What's more, Linux has been a standout no-show when it comes to SANs. From the beginning, it was Sun Solaris über alles. Nonetheless, Windows NT has made dramatic inroads over the last 18 months and now battles Solaris for the honor of being the first OS SAN software is written for. Now that Linux has become the fastest-growing OS, OpenBench Labs set out to prove that a Linux SAN was in fact feasible.
As our first criteria, we wanted to start building the OpenBench Labs SAN on a distribution of Linux that was 2.4-ready. With the new kernel set to dramatically improve a number of key characteristics of Linux for use in the data center, we wanted to be able to move to the new kernel as quickly as possible. What we discovered was a modicum of drivers and software available for Red Hat 7.0 and a disturbingly greater amount of software still only in beta that worked exclusively with Red Hat 6.2. For example, QLogic has drivers that support its QLA2200 HBAs on both Red Hat distributions, but the application to enable automatic failover for systems with two HBAs is only in beta for the 6.2 version of Red Hat.
After much internal debate, we decided to move ahead in this first phase of our project with all Linux systems running version 7.0 of Red Hat. In addition, we had intended to introduce a Windows 2000 Server into our SAN later in the project; however, we found it was essential for the configuration of one of our storage arrays right from the start.
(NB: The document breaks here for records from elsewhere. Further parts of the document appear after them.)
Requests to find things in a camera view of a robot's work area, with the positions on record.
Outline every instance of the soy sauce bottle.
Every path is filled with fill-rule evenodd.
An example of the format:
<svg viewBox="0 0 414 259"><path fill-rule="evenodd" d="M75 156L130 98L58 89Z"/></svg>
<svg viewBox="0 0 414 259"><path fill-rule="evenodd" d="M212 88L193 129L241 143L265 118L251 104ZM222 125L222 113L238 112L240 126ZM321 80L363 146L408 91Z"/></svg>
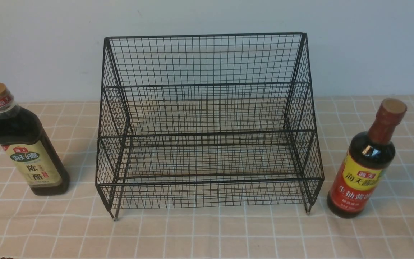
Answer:
<svg viewBox="0 0 414 259"><path fill-rule="evenodd" d="M391 137L406 111L407 105L402 101L384 99L370 129L352 139L327 196L328 208L335 215L353 218L363 211L394 159L396 149Z"/></svg>
<svg viewBox="0 0 414 259"><path fill-rule="evenodd" d="M69 174L41 121L17 105L3 83L0 83L0 145L35 195L59 195L68 190Z"/></svg>

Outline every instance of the wall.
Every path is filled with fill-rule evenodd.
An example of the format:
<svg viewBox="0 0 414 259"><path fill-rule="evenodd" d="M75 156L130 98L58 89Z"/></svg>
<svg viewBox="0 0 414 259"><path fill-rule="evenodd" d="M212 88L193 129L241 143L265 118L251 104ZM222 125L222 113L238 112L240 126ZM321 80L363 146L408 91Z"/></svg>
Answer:
<svg viewBox="0 0 414 259"><path fill-rule="evenodd" d="M303 31L315 95L414 93L411 0L0 0L0 82L98 100L105 36Z"/></svg>

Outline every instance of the brand logo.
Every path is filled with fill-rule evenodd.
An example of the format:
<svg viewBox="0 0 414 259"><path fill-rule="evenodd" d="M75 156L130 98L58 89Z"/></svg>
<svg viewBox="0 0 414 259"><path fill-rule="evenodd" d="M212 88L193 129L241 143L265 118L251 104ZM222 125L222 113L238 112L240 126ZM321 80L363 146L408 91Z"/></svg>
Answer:
<svg viewBox="0 0 414 259"><path fill-rule="evenodd" d="M26 152L26 153L15 153L10 156L10 159L16 162L28 162L39 158L39 153Z"/></svg>
<svg viewBox="0 0 414 259"><path fill-rule="evenodd" d="M12 98L10 97L10 95L6 95L0 98L0 108L7 105L8 103L10 103L10 101L12 101Z"/></svg>
<svg viewBox="0 0 414 259"><path fill-rule="evenodd" d="M28 153L28 149L26 147L16 146L12 149L15 153Z"/></svg>
<svg viewBox="0 0 414 259"><path fill-rule="evenodd" d="M358 171L357 175L366 179L375 179L376 174L372 174L368 171Z"/></svg>

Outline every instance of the glass bottle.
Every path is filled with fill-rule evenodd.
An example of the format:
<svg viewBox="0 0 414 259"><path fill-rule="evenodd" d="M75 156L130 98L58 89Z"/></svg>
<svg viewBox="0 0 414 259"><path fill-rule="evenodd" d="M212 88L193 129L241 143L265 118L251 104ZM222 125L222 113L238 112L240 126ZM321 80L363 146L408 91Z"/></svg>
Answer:
<svg viewBox="0 0 414 259"><path fill-rule="evenodd" d="M352 138L346 157L327 195L328 208L342 218L358 216L394 159L394 129L404 118L407 105L386 98L368 131Z"/></svg>

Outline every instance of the metal wire shelf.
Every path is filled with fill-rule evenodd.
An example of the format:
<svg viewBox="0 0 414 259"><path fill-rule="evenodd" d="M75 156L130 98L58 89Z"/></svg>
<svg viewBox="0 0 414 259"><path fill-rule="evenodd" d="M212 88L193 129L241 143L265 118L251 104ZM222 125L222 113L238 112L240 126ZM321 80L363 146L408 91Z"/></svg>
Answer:
<svg viewBox="0 0 414 259"><path fill-rule="evenodd" d="M122 208L315 204L304 33L105 38L98 193Z"/></svg>

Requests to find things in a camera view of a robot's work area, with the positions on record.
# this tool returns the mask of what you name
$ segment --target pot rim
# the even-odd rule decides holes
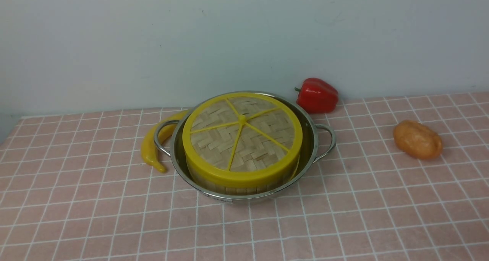
[[[313,119],[309,116],[309,114],[304,109],[302,109],[300,106],[298,106],[296,103],[290,102],[287,99],[285,99],[284,97],[279,96],[277,94],[272,94],[270,92],[263,92],[263,91],[234,91],[234,92],[231,92],[231,93],[237,93],[237,92],[250,92],[250,93],[253,93],[253,94],[261,94],[261,95],[272,97],[272,98],[277,99],[279,101],[286,102],[287,104],[290,104],[290,105],[294,106],[307,119],[309,126],[313,130],[313,137],[314,137],[313,138],[313,141],[314,141],[314,144],[313,144],[313,150],[311,152],[311,156],[309,157],[308,162],[304,166],[304,169],[301,170],[299,172],[299,174],[297,174],[293,179],[291,179],[290,181],[286,182],[285,184],[279,186],[278,188],[274,188],[274,189],[272,189],[270,191],[266,191],[266,192],[263,192],[263,193],[257,193],[257,194],[253,194],[253,195],[225,195],[225,194],[222,194],[222,193],[216,193],[214,191],[210,191],[210,190],[208,190],[206,188],[203,188],[199,184],[195,183],[192,179],[190,179],[182,171],[182,169],[180,168],[180,166],[178,165],[178,162],[176,160],[176,155],[173,155],[173,154],[171,155],[171,161],[172,161],[173,166],[175,167],[175,170],[178,172],[178,175],[180,175],[180,177],[182,177],[184,179],[184,181],[186,183],[188,183],[190,186],[192,186],[196,190],[198,190],[201,193],[203,193],[205,196],[212,197],[215,200],[220,200],[222,202],[233,202],[233,200],[252,200],[252,199],[263,198],[263,197],[270,196],[270,195],[272,195],[274,193],[277,193],[279,191],[282,191],[285,188],[288,188],[289,186],[291,186],[292,184],[294,184],[296,181],[298,181],[311,168],[311,165],[316,160],[316,154],[317,154],[317,151],[318,151],[318,148],[319,148],[319,141],[318,141],[318,134],[317,134],[316,124],[313,122]],[[170,153],[175,153],[175,151],[176,151],[176,148],[175,148],[175,139],[176,139],[176,136],[179,133],[178,131],[181,128],[183,128],[183,126],[185,125],[185,122],[187,121],[187,119],[190,116],[190,114],[197,107],[201,106],[201,104],[203,104],[206,101],[208,101],[210,99],[213,99],[215,97],[209,98],[209,99],[207,99],[207,100],[199,103],[198,105],[194,106],[193,108],[190,108],[188,110],[187,114],[178,122],[178,124],[175,127],[175,130],[173,131],[172,138],[171,138],[171,141],[170,141]]]

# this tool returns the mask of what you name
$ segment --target light blue wall
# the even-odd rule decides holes
[[[19,119],[19,116],[0,113],[0,144],[2,144],[5,138],[10,134]]]
[[[0,112],[489,90],[488,0],[0,0]]]

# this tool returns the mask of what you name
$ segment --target woven bamboo
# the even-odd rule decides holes
[[[192,148],[209,165],[225,172],[267,170],[288,155],[295,141],[296,126],[290,114],[267,99],[230,97],[206,106],[190,128]],[[298,156],[286,165],[283,174],[273,181],[250,187],[216,184],[198,173],[189,163],[196,182],[211,191],[228,195],[249,195],[280,186],[295,172]]]

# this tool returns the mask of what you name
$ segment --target stainless steel pot
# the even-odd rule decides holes
[[[207,190],[206,188],[203,188],[199,184],[195,183],[189,174],[188,167],[187,167],[187,159],[185,157],[185,151],[183,149],[183,144],[182,144],[183,126],[185,125],[188,116],[192,113],[194,108],[190,109],[187,115],[185,115],[185,117],[182,120],[169,120],[167,122],[163,122],[161,125],[157,127],[157,130],[154,134],[154,143],[156,144],[157,148],[161,150],[163,153],[165,153],[166,155],[171,157],[173,166],[175,167],[176,171],[189,185],[194,187],[196,190],[200,191],[203,195],[225,203],[248,204],[251,202],[257,202],[268,198],[275,198],[279,192],[295,184],[307,172],[307,170],[309,170],[312,164],[314,164],[324,156],[328,155],[328,153],[330,153],[331,150],[333,150],[333,148],[335,148],[336,146],[336,134],[334,130],[332,130],[332,128],[329,127],[328,125],[315,124],[311,119],[311,117],[307,114],[307,112],[304,111],[304,109],[302,109],[297,104],[287,101],[283,97],[277,96],[275,94],[270,94],[267,92],[258,92],[258,91],[242,91],[242,92],[262,94],[281,101],[283,104],[286,104],[295,113],[295,116],[297,116],[297,118],[299,118],[299,121],[301,122],[302,132],[303,132],[303,142],[300,151],[297,173],[293,179],[288,181],[286,184],[279,186],[278,188],[275,188],[270,191],[266,191],[264,193],[255,194],[255,195],[224,195],[224,194],[215,193],[213,191]],[[173,132],[173,136],[170,141],[169,150],[165,149],[158,141],[159,132],[161,131],[162,128],[164,128],[167,125],[176,125],[175,131]],[[328,150],[326,150],[324,153],[321,153],[320,155],[317,155],[317,151],[319,147],[317,129],[324,129],[325,131],[329,132],[329,134],[331,135],[331,144]]]

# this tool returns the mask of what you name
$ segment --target grid pattern tablecloth
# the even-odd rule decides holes
[[[145,133],[179,109],[25,118],[0,148],[2,261],[421,261],[489,256],[489,92],[346,101],[315,116],[334,152],[251,206],[199,195],[143,164]],[[393,126],[419,120],[445,150],[420,162]],[[323,146],[328,134],[320,133]]]

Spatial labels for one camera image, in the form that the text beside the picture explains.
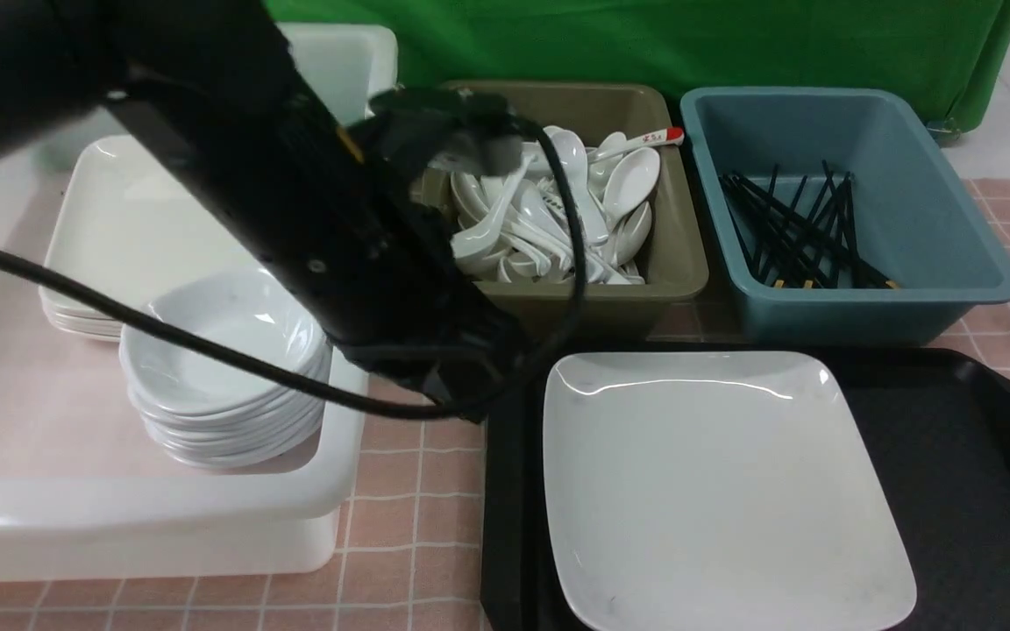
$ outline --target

For many people, Fibre Channel is synonymous with fiber optics, but it ain't necessarily so. While fiber-optic cables with SC connectors are the de facto standard, twin-ax copper with HSSDC and DB9 connectors are also quite common. So how does Fibre Channel deal with this dichotomy? With Gigabit Interface Connectors (GBICs) that were once called Gigabit Link Modules, naturally. While many devices-such as a Sony GY 8240FC tape drive that we tested-come with a standard SC connection, Fibre Channel switches and many HBAs come with a slot that requires a module that provides either a copper or fiber optic interface. So in addition to the pricey cables, you'll need to factor in several hundred more dollars to put GBICs on one or both ends of these cables. For OpenBench Labs, the only bad thing about setting up our SAN was the tedium of the nasty connectors.
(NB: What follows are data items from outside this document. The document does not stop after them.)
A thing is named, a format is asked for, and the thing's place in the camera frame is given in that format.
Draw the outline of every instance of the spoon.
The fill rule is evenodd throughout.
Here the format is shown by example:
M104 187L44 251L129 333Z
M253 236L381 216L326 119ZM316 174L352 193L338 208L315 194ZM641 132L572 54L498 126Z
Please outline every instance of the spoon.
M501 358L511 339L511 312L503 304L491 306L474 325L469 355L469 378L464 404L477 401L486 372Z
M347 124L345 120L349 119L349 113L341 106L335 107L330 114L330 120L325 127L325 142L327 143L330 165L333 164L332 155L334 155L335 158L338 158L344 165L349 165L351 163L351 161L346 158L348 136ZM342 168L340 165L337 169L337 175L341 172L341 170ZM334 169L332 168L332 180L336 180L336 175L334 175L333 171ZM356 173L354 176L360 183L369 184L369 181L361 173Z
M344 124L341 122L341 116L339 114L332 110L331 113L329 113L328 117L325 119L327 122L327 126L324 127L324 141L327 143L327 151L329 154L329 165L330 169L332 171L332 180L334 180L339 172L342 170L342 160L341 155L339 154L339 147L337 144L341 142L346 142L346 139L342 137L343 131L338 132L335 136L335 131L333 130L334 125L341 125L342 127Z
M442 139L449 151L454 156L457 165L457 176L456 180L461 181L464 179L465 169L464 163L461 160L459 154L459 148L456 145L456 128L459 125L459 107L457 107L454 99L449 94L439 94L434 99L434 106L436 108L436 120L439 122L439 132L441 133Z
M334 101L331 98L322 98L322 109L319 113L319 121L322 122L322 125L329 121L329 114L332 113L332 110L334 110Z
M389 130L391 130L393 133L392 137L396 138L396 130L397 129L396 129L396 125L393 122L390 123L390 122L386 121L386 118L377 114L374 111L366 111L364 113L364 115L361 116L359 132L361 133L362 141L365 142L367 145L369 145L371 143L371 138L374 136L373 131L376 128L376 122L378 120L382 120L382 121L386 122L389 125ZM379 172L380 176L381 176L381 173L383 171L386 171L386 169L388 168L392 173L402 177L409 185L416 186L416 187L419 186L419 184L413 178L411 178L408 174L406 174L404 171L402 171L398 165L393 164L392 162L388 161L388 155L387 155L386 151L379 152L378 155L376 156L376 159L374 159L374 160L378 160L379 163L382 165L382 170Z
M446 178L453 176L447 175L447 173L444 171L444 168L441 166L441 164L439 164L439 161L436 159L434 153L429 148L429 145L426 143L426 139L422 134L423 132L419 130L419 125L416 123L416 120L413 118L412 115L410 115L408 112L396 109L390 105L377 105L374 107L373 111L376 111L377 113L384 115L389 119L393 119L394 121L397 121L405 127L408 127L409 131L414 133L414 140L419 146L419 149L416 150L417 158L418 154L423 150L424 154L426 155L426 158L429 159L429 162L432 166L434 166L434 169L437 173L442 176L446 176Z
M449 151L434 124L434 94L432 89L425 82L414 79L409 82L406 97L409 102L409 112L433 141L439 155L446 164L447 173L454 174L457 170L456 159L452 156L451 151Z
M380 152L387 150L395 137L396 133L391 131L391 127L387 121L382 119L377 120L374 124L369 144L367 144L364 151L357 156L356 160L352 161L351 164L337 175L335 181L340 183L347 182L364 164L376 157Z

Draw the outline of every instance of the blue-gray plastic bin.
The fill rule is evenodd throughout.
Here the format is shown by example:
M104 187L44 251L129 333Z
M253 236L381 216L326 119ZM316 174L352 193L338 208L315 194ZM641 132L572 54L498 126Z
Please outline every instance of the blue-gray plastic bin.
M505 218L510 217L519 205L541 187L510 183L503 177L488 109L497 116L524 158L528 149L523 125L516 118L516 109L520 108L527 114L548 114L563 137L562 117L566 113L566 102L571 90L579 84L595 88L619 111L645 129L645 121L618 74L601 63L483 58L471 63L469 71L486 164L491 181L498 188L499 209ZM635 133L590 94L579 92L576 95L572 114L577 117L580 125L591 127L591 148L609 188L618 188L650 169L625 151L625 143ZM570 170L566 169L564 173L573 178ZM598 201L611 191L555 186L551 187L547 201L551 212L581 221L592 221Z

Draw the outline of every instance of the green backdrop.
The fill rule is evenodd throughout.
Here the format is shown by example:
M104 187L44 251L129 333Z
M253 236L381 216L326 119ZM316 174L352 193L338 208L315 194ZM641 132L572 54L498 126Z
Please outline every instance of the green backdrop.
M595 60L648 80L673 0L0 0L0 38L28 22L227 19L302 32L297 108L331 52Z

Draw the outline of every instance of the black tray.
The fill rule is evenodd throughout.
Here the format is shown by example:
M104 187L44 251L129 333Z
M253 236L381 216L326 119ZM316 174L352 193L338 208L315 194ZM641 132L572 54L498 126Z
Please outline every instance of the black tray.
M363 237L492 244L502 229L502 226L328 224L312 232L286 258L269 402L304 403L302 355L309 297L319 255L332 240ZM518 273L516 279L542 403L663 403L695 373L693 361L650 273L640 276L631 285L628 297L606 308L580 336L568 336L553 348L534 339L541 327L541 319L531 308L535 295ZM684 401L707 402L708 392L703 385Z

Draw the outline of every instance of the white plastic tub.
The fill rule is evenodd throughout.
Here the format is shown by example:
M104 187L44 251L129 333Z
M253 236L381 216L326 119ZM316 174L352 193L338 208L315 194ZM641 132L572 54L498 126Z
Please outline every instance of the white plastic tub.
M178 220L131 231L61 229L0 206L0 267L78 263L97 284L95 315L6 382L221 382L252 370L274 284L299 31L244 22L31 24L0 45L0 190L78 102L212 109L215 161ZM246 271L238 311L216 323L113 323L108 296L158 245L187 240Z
In our tests, we used 64-bit QLogic QLA2200 PCI HBAs and SANbox-8 switches, which support Class 2 and Class 3 connectionless services with a maximum frame size of 2,148 bytes. Any or all of the eight ports may be fabric ports, which connect to Fibre Channel public devices and device loops; segmented loop ports (SL_Ports), which divide a Fibre Channel private loop into multiple segments; translated loop ports (TL_Ports), which connect a private loop and devices "off-loop"; and trunk ports (T_Ports), which allow the interconnection of multiple chassis to form larger fabrics.
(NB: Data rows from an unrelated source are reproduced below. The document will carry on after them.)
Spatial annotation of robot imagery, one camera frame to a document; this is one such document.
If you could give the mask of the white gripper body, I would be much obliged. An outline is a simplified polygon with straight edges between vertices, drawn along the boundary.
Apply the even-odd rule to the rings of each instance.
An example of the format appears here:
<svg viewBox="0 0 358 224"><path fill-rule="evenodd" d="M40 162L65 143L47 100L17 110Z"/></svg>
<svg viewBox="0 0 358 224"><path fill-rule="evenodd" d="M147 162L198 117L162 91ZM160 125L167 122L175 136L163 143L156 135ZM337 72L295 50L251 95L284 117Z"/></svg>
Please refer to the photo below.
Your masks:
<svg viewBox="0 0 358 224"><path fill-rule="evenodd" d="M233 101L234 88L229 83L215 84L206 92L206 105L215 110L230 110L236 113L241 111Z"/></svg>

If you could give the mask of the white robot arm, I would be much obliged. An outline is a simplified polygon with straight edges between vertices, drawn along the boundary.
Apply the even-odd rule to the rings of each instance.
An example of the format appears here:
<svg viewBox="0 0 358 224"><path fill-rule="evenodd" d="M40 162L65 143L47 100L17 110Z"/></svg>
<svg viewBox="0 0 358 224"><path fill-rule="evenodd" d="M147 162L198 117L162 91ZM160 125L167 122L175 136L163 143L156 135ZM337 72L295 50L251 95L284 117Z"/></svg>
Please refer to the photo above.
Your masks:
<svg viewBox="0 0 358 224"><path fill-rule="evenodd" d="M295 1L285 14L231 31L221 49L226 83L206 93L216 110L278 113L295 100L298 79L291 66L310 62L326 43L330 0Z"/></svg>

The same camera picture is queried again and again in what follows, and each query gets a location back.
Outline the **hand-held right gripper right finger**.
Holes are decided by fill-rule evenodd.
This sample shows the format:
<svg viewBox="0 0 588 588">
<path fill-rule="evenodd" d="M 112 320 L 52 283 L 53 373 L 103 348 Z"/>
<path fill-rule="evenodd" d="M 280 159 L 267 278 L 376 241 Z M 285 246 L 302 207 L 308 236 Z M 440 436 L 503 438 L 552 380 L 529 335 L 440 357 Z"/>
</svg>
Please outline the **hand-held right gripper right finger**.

As is the custom with all such devices, the QLogic SANbox switch has a Web-based GUI-dubbed SANsurfer-for administration. The GUI is quite intuitive; however, we found performance with versions of Netscape prior to 6.0 quite sluggish. Using a classic drill-down paradigm, the SAN administrator can view dynamic performance statistics for each online port. Performance data include frames-in (green), frames-out (blue), dropped frames (yellow), and errors (red). In addition, the administrator can also view name-server data for each device connected to the selected chassis, the type of GBIC installed in each port, as well as the view address, WWN, FC-4 Type, and status of each loop device connected to any port on the selected chassis.
The most archetypal device we placed on our SAN was a RAID storage array from SGI. This SGI Total Performance (TP) 9100 array was configured with 12 Seagate 10,000-rpm Cheetah drives on two internal FC-AL loops, a Mylex DACFFX internal RAID controller with dual i960 microprocessors, and 128 MB of cache. The SGI RAID array is configured with DB9 connectors for twin-ax copper Fibre Channel cables. On plugging the array into the SAN, both servers running Red Hat 7.0 recognized and were able to utilize the two logical drives that the array was presenting to the SAN.
The only problem was that there was no way to administer the array. The only way to configure the array is with Mylex's Global Array Manager and the client side of GAM runs only on Windows systems.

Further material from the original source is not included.